### Work instruction
Leave the pictures behind and reproduce every line of the listing exactly.

### Given records
= Beginning of Section =

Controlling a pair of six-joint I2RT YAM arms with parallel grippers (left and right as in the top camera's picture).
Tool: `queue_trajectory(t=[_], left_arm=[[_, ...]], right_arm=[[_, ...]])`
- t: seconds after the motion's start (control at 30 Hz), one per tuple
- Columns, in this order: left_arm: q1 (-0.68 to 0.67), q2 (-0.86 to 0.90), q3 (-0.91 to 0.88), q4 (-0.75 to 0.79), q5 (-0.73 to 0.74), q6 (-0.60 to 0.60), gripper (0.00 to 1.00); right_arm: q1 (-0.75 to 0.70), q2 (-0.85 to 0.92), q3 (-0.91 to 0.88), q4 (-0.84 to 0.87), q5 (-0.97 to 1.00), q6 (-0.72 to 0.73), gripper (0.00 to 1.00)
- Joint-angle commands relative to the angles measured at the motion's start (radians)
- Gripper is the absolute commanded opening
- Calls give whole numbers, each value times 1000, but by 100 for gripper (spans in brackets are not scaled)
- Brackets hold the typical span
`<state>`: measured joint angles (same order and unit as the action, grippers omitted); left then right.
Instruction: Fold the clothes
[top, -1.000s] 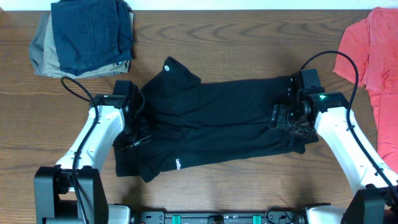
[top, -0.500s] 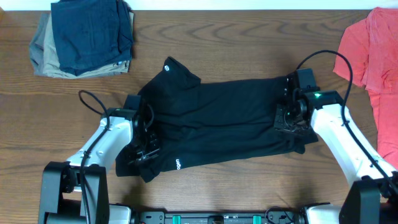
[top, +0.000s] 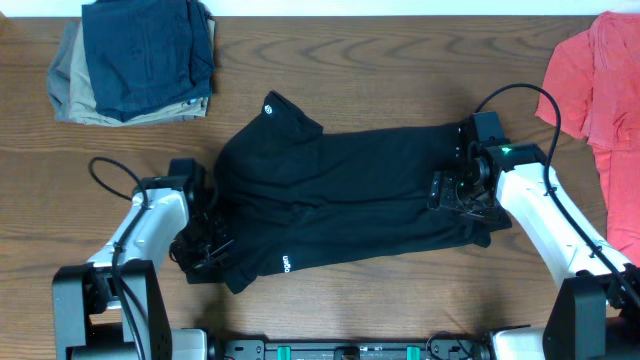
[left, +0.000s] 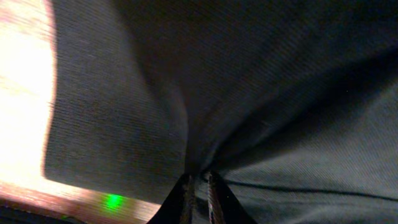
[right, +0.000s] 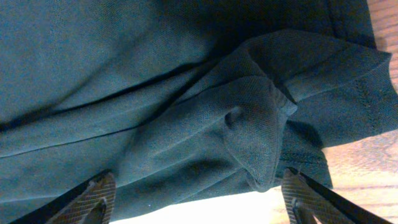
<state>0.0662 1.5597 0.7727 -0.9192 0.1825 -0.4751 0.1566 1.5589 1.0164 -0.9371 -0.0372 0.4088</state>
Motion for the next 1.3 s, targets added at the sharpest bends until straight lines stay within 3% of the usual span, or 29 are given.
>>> queue_trajectory(t=[0.0,0.1,0.17,0.3,0.43,0.5,0.83,1.0,1.27], left_arm=[[26,-6,-2,-3,-18,3,12],[29,-6,-2,0,-18,10,12],[29,-6,-2,1,-18,20,13],[29,-6,-2,22,-18,52,22],[29,-6,-2,39,-18,55,23],[29,-6,-2,43,-18,56,23],[29,-6,-2,50,-18,87,23],[29,-6,-2,53,-18,87,23],[29,-6,-2,74,-18,90,24]], right_arm=[[8,9,14,8,10,-6,86],[8,14,14,38,56,-6,86],[7,26,13,66,118,-6,79],[6,91,13,144,166,-36,73],[5,171,13,170,169,-66,48],[5,202,13,170,164,-65,41],[-29,248,14,211,304,-65,44],[-93,248,28,149,363,-66,45],[-126,241,170,-55,358,-27,66]])
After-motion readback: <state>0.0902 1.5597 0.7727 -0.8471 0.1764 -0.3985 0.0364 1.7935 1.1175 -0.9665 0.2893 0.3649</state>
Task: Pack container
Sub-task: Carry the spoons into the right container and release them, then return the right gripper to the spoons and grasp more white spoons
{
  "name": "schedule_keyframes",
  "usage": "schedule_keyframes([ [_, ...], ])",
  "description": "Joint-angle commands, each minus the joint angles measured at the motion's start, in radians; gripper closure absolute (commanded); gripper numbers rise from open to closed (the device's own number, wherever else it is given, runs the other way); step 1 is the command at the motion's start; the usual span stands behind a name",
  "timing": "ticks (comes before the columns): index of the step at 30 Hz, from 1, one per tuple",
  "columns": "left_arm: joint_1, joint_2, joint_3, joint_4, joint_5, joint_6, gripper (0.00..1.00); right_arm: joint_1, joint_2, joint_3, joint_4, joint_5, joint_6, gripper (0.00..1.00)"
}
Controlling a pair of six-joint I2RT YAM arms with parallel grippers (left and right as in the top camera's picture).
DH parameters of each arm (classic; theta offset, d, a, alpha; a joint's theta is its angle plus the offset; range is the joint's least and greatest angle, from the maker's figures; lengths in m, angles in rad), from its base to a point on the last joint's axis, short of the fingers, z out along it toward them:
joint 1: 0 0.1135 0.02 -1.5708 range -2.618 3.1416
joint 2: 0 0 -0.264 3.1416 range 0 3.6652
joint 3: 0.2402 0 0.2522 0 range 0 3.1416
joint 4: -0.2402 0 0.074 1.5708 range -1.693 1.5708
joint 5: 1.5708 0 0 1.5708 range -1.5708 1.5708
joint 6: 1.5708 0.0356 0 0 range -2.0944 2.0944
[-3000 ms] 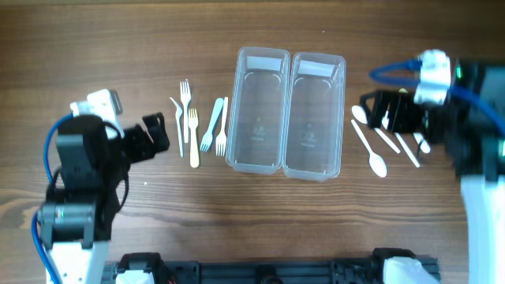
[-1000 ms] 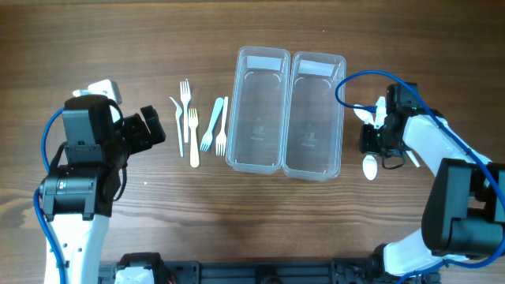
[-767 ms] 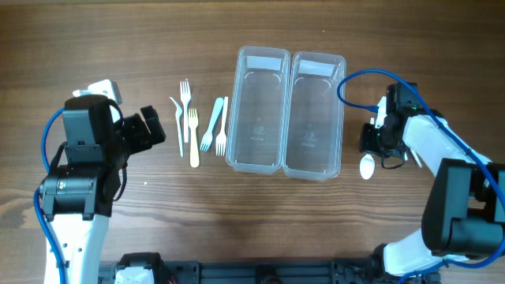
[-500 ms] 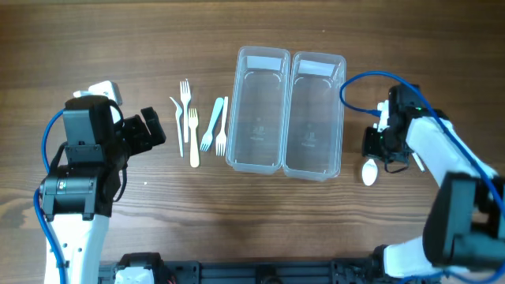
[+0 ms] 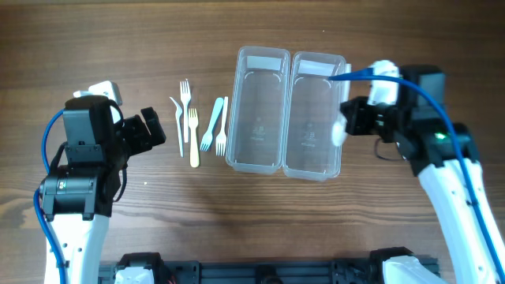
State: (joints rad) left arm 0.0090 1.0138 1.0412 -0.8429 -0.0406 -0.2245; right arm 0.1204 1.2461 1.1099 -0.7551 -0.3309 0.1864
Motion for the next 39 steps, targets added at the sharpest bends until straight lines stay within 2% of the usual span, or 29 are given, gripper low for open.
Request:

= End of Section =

### Response for this exercise
Controlling a pair of six-joint I2RT YAM arms with parallel grippers (left and right as in the top camera's picture).
Tool: `queue_trajectory(t=[_], left_arm=[[_, ...]], right_arm=[[_, ...]])`
- t: seconds after the motion's start (control at 30 Hz), one per tuple
- Columns, in this order: left_arm: q1 (-0.68 to 0.67), q2 (-0.86 to 0.90), q3 (-0.91 to 0.88), q4 (-0.75 to 0.79), q5 (-0.73 to 0.74), q6 (-0.60 to 0.60), gripper (0.00 to 1.00); right_arm: q1 (-0.75 to 0.70), q2 (-0.85 to 0.92), q3 (-0.91 to 0.88), q4 (-0.84 to 0.87), q5 (-0.97 to 1.00), q6 (-0.72 to 0.73), gripper (0.00 to 1.00)
- Joint-angle commands relative to the angles measured at the motion's start (radians)
- Gripper is the absolute commanded opening
- Calls give whole numbers, each value times 1000, but by 100 for gripper (spans in brackets are not scaled)
- Brackets hold the typical span
`<state>`: measured joint angles (same order and unit as the action, grippers omitted); left then right.
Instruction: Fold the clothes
[top, -1.000s] 
[top, -0.500s] 
[top, +0.000s] 
[left, +0.000s] 
[right, +0.000s] 
<state>0.0662 1.5597 0.7727 -0.9192 0.1825 -0.4751 0.1566 1.5589 1.0164 -0.9371 -0.0372 0.4088</state>
Motion for the next 1.3 s, targets added at the sharpest bends until straight lines stay within 3% of the usual span, or 29 are given.
>>> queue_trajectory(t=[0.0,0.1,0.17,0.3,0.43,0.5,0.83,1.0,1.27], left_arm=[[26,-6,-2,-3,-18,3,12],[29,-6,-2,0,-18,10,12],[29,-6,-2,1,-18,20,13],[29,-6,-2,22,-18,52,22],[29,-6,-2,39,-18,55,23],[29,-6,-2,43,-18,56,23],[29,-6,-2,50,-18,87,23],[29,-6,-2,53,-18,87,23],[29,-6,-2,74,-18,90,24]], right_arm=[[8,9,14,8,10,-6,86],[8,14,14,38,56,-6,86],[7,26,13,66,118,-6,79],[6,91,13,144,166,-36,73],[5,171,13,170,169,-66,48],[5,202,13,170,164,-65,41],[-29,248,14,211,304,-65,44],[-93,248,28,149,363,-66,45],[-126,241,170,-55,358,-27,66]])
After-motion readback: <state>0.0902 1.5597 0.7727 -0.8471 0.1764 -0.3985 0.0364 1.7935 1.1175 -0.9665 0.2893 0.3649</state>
Task: Pack container
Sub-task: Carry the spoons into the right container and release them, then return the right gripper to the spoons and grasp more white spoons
{
  "name": "schedule_keyframes",
  "usage": "schedule_keyframes([ [_, ...], ])",
  "description": "Joint-angle commands, each minus the joint angles measured at the motion's start, in radians; gripper closure absolute (commanded); gripper numbers rise from open to closed (the device's own number, wherever else it is given, runs the other way); step 1 is the command at the motion's start; the usual span stands behind a name",
  "timing": "ticks (comes before the columns): index of the step at 30 Hz, from 1, one per tuple",
  "columns": "left_arm: joint_1, joint_2, joint_3, joint_4, joint_5, joint_6, gripper (0.00..1.00); right_arm: joint_1, joint_2, joint_3, joint_4, joint_5, joint_6, gripper (0.00..1.00)"
}
Controlling a pair of six-joint I2RT YAM arms with parallel grippers (left and right as in the top camera's picture).
DH parameters of each arm (classic; theta offset, d, a, alpha; a joint's theta is its angle plus the offset; range is the joint's least and greatest angle, from the maker's figures; lengths in m, angles in rad), from its base to a point on the last joint's axis, short of the fingers, z out along it toward them:
joint 1: 0 0.1135 0.02 -1.5708 range -2.618 3.1416
joint 2: 0 0 -0.264 3.1416 range 0 3.6652
joint 3: 0.2402 0 0.2522 0 range 0 3.1416
joint 4: -0.2402 0 0.074 1.5708 range -1.693 1.5708
joint 5: 1.5708 0 0 1.5708 range -1.5708 1.5708
joint 6: 1.5708 0.0356 0 0 range -2.0944 2.0944
[-3000 ms] 
[-1000 ms] 
[-767 ms] 
[-500 ms] 
[+0 ms] 
State: (joints rad) left arm 0.0090 1.0138 1.0412 -0.8429 -0.0406 -0.2245; right arm 0.1204 1.2461 1.1099 -0.7551 -0.3309 0.1864
Motion for the next 39 steps, targets added at the sharpest bends until straight lines stay within 2% of the usual span, or 29 are given, gripper low for open.
Request:

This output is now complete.